1. Anjireh springs in the area south of Kamfiruz East that has a very pleasant climate and beautiful landscape, covered with trees and ornamental flowers are wild.
2. Bnar seasonal spring that is located in the upper peninsula of the same name and in the North East and East Village Khanymn Haji Abad village is located, is a few heavy rains this spring every year after it is plucked until late spring gives water. When the annual rainfall is less than 300 mm can not be cut this spring.
3. Qdhy springs from the slopes of the mountains Aliabad Upper leaks and runs throughout the year. Multi-family time together this spring Bbhayy Boyer Ahmadi live around it is empty now.
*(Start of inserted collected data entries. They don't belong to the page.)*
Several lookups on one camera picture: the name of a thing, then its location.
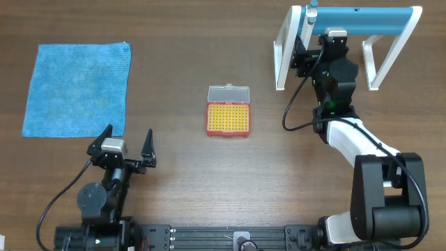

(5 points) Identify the white and blue stand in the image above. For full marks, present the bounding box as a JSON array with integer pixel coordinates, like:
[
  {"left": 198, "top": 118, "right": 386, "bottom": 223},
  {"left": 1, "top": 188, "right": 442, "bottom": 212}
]
[{"left": 273, "top": 4, "right": 424, "bottom": 92}]

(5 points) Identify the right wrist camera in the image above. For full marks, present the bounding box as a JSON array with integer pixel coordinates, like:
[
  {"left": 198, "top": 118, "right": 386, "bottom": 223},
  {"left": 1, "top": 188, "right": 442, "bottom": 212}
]
[{"left": 324, "top": 27, "right": 348, "bottom": 39}]

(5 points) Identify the red and yellow tip box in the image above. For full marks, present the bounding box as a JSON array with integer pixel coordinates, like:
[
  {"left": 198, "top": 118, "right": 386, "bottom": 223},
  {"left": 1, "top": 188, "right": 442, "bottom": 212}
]
[{"left": 206, "top": 83, "right": 252, "bottom": 139}]

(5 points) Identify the white pipette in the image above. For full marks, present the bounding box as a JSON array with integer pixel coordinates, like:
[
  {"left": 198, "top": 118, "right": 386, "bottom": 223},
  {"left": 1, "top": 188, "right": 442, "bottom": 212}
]
[{"left": 300, "top": 0, "right": 320, "bottom": 48}]

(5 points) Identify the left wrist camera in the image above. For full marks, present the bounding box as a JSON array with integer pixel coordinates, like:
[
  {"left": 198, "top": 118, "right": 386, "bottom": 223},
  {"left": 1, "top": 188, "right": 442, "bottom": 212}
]
[{"left": 100, "top": 137, "right": 128, "bottom": 156}]

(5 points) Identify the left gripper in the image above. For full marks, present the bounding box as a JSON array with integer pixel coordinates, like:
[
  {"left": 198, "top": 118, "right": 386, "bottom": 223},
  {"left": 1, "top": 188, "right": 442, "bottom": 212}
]
[{"left": 86, "top": 123, "right": 157, "bottom": 174}]

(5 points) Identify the blue cloth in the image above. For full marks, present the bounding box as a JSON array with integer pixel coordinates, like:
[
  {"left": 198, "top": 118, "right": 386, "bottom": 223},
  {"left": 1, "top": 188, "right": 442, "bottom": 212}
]
[{"left": 21, "top": 42, "right": 132, "bottom": 139}]

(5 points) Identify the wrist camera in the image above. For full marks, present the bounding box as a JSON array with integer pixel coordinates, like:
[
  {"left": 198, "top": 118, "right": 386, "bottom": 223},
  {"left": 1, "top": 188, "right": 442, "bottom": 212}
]
[
  {"left": 324, "top": 27, "right": 348, "bottom": 39},
  {"left": 100, "top": 137, "right": 128, "bottom": 156}
]

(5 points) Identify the mounting rail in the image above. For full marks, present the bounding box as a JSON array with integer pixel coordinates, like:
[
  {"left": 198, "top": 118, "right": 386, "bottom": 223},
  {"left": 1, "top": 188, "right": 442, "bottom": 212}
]
[{"left": 54, "top": 224, "right": 401, "bottom": 251}]

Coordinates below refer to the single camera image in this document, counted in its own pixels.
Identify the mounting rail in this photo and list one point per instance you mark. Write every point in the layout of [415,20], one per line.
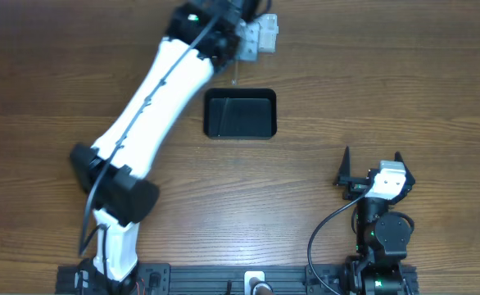
[207,280]

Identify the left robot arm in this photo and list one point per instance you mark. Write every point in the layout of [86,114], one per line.
[162,106]

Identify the black tray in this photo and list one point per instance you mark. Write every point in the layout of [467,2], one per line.
[252,119]

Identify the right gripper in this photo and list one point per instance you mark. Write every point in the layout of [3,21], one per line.
[352,187]

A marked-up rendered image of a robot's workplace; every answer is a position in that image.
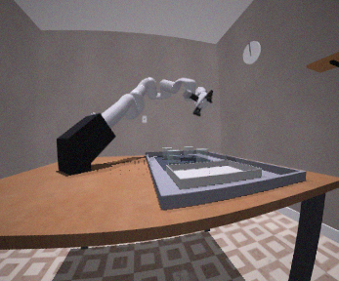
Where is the clear glass jar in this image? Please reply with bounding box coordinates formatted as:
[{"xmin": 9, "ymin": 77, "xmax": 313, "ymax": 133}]
[
  {"xmin": 162, "ymin": 147, "xmax": 173, "ymax": 160},
  {"xmin": 196, "ymin": 148, "xmax": 208, "ymax": 162},
  {"xmin": 167, "ymin": 150, "xmax": 180, "ymax": 165},
  {"xmin": 184, "ymin": 146, "xmax": 193, "ymax": 158}
]

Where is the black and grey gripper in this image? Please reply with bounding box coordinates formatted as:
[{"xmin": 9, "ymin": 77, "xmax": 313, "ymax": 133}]
[{"xmin": 193, "ymin": 91, "xmax": 213, "ymax": 117}]

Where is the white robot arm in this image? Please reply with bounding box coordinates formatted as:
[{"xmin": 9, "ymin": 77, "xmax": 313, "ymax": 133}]
[{"xmin": 102, "ymin": 78, "xmax": 208, "ymax": 128}]
4. Spring Fox: In the narrow defile bar is located and aesthetically pleasing landscapes, waterfalls for a moment he plunged deep into the realms of fantasy with his sad life.
5. Warm Springs

==Agriculture==
Villages south of Kamfiruz regularly arranged on both sides of the river and the eastern half of the choir is more than Rvdd water. In Haykh of the land area is less, but the western half has more land and using less water is going deaf. The total arable land of 12 hectares in the south of Kamfiruz that 8 thousand hectares are under rice cultivation goes. Average rice yields 4 tons per hectare of local Champa.